Uno de los puntos clave del Proyecto de Ley de Cambio Climático es la carbono neutralidad para 2050. Suena muy bien, pero hay que fijarse en qué consiste. El proyecto establece un balance de carbono, pero no dice que las emisiones serán cero. Esto quiere decir que las emisiones deben ser iguales a las absorciones de carbono. Sin embargo, no aplica a cualquier tipo de emisión. Por ejemplo, si utilizamos biomasa para calefacción o electricidad, estaremos siendo carbono neutrales en el sentido de que las emisiones vienen de carbón, que se ha capturado del aire previamente y convertido en material orgánico (árboles) y se puede volver a realizar. La cara oculta de la biomasa es que genera material particulado, además de tener menor eficiencia de combustión.
La carbono neutralidad podría no cambiar el estado actual de las emisiones de gases invernadero, ya que uno podría quemar carbono mineral o gas natural por un lado y plantar árboles por otro. Este tipo de carbono neutralidad no es real, es simplemente una farsa, porque no se sigue la identidad del carbono emitido y capturado. No es lo mismo el carbono que viene del petróleo, que el gas o carbón mineral que proviene de la biomasa. Y aquí debemos hacer una aclaración, a nivel molecular es exactamente igual, pero a nivel ecológico, es como limpiar el piso usando un trapero con los pies con barro.
El flujo de carbono en la tierra está regulado por los ecosistemas, tanto por la biomasa (bosques y áreas verdes en general) como por el océano. Para poder lograr una carbono neutralidad entre la biomasa y las emisiones que vienen de combustibles fósiles, es necesario tener tres veces más plantas de las que existen hoy. Por ejemplo, imaginemos que la selva del Amazonas (que es aproximadamente el 60% de las selvas tropicales del planeta, con una extensión de 5.500.000 km²) tuviera que multiplicarse por tres para poder compensar parte de nuestro uso de combustibles fósiles. Otro dato: el 27,2% de la superficie terrestre (sin contar océanos) corresponde a áreas verdes. Si multiplicamos esto por 3 tendríamos que tener 81,7% de áreas verdes. Sin duda eso no es factible.
La captura de carbono es llamada “sumideros” en el Proyecto de Ley, pero los proyectos de captura y almacenamiento de carbono actualmente son prohibitivamente caros. No es una tecnología que esté desarrollada y, además, requiere de una cantidad de energía considerable si capturamos del aire directamente, lo cual nos deja la opción de obtener carbono en la postcombustión (en las emisiones de la generadora), para lo que deberíamos tomar todas las plantas térmicas actuales y agregarle tecnología de captura y almacenamiento de carbono. Automáticamente esto hace que el costo de la generación de electricidad de eleve.
Otra opción que deja la ley es utilizar la generación eléctrica mediante una planta de biomasa, que es, a fin de cuentas, quemar carbón proveniente de plantas y luego reforestar (mencionado al inicio de la columna). Este tipo de tecnología es carbono neutral, pero hay que considerar que la cantidad de energía obtenida a partir de biomasa es la mitad de lo que se puede obtener mediante generadoras térmicas de carbón.
Finalmente, la ley no especifica absolutamente nada acerca de qué va a pasar con los vehículos particulares ni la calefacción a gas. El costo de estos cambios será pagado por cada persona en base a una tendencia global, a la que Chile sólo aporta un 0,3% a nivel mundial. Definitivamente hay que bajar las emisiones, pero de una forma real y con estrategias concretas. En este punto la esperanza está puesta en el hidrógeno verde, que puede reemplazar al gas natural y también puede ser utilizado en vehículos. Sin embargo, es todavía un proyecto a futuro. La estrategia debería ser fomentar el consumo interno de hidrógeno gris para que cuando las condiciones sean factibles, se pueda reemplazar por el verde.

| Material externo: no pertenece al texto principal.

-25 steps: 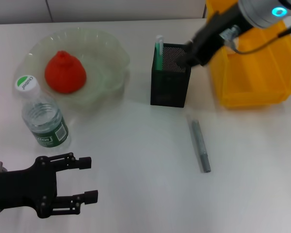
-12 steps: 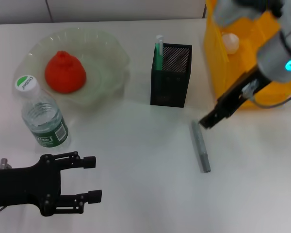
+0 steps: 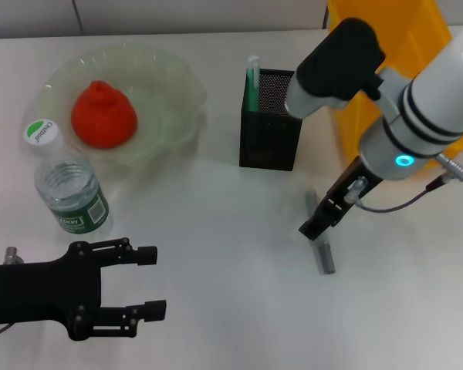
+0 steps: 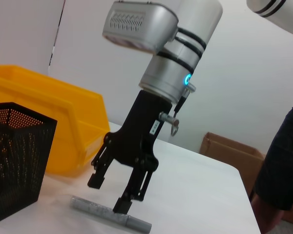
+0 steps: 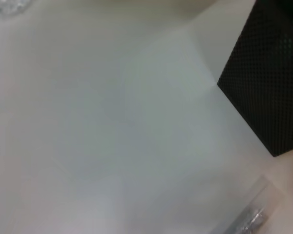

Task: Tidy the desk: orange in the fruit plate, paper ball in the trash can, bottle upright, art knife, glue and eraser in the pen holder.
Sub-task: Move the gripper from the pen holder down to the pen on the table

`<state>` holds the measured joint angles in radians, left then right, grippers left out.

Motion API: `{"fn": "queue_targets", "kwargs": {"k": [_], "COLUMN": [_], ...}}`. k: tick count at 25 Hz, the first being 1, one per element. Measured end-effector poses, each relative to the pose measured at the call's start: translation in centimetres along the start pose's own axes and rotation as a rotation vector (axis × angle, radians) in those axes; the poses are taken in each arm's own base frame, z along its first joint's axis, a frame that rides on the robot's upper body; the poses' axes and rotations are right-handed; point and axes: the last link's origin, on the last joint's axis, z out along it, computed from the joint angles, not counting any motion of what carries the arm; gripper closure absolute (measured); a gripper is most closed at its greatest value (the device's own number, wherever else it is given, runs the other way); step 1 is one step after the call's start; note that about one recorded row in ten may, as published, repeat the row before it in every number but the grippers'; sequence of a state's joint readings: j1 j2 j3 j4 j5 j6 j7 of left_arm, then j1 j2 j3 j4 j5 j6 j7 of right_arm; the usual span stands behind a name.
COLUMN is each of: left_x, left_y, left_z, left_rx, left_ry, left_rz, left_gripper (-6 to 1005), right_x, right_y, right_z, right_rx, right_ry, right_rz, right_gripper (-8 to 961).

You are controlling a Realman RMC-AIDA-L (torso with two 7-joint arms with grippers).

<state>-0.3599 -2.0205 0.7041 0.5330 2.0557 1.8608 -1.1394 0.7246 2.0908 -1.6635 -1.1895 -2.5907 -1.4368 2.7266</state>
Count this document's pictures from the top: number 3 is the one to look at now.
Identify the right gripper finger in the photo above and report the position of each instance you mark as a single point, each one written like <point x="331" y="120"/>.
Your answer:
<point x="318" y="227"/>

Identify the yellow plastic storage bin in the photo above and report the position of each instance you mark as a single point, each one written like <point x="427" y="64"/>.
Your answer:
<point x="409" y="23"/>

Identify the orange knitted toy fruit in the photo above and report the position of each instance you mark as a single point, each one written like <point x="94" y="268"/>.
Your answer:
<point x="104" y="115"/>

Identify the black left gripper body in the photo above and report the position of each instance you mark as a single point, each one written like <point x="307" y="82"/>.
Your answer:
<point x="42" y="294"/>

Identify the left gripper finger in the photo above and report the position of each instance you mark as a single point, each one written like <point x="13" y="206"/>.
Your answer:
<point x="146" y="255"/>
<point x="154" y="311"/>

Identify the translucent green glass fruit plate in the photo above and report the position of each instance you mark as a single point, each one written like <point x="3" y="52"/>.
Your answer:
<point x="166" y="96"/>

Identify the mint green pen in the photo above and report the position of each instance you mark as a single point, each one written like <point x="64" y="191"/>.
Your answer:
<point x="251" y="88"/>

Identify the black mesh pen holder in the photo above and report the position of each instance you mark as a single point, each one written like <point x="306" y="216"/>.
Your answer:
<point x="268" y="142"/>

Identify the clear water bottle green label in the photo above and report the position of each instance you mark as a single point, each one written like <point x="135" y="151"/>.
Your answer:
<point x="71" y="192"/>

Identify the grey marker pen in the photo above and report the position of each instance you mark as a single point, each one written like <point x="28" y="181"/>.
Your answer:
<point x="326" y="260"/>

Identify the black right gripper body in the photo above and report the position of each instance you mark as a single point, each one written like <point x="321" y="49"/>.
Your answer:
<point x="347" y="192"/>

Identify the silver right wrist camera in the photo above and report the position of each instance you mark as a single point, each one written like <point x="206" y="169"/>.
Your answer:
<point x="332" y="65"/>

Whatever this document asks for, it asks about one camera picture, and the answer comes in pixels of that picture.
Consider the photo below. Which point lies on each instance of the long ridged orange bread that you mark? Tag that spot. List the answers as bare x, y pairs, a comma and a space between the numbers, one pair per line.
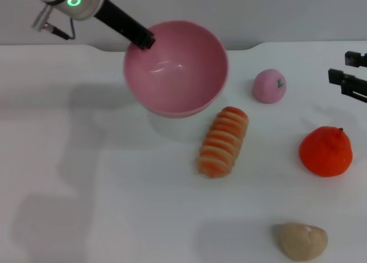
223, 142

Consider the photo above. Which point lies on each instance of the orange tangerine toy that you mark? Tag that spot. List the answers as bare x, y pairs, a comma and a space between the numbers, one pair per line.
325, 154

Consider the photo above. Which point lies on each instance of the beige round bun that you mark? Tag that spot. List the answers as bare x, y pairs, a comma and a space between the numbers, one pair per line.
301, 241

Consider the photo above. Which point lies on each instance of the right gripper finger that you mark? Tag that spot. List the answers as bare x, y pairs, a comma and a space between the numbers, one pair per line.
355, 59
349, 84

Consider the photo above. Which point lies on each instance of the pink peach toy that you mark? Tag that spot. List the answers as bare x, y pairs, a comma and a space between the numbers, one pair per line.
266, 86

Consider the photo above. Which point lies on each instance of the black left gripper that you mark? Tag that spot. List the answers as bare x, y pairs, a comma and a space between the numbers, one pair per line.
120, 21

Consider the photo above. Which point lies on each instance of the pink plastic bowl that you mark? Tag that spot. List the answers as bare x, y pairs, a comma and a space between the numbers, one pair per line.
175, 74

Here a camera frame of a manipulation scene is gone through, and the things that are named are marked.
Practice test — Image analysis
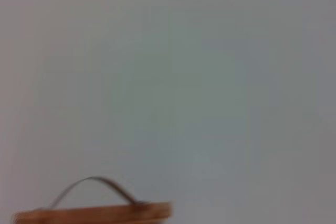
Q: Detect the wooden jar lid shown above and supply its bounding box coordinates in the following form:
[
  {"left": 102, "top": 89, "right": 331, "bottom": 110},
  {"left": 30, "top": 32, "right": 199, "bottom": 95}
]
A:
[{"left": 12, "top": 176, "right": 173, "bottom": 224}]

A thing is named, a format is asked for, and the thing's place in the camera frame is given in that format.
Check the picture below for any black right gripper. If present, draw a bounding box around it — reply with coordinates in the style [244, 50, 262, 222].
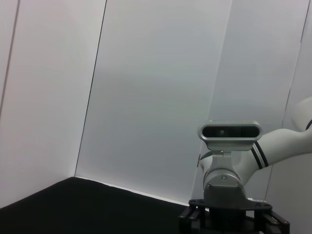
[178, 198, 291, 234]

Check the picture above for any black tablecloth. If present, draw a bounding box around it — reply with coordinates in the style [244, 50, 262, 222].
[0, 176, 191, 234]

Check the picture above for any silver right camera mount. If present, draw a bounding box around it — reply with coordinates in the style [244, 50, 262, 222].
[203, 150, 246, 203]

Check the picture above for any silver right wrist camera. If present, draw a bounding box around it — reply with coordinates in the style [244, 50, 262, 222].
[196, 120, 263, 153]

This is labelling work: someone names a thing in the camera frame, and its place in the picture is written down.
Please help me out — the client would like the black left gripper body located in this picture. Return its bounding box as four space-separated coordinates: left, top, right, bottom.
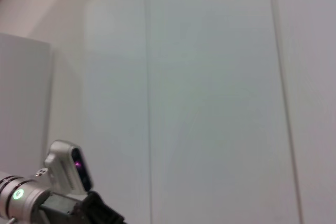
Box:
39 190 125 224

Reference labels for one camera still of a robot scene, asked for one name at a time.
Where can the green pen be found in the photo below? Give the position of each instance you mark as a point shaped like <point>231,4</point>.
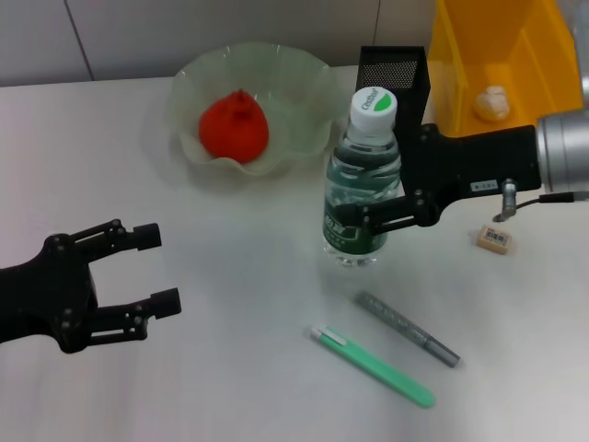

La ley se enfoca en el cambio climático,pero si en un futuro se demuestra que este no se puede controlar, la ley dejaría de ser válida desde un punto de vista práctico. Y, además, está claro que quienes en teoría “controlan” el clima (si es que eso es factible) son las grandes potencias, que acaparan cerca del 70% de las emisiones globales (América del norte, Europa y Asia). Lamentablemente hablar de ley de cambio climático es hacer demagogia. La ley debería estar enfocada en temas que sí se pueden controlar, como la gestión de recursos, planes de ahorro hídrico, preservación de espacios verdes y obtención o generación de nuevas tecnologías.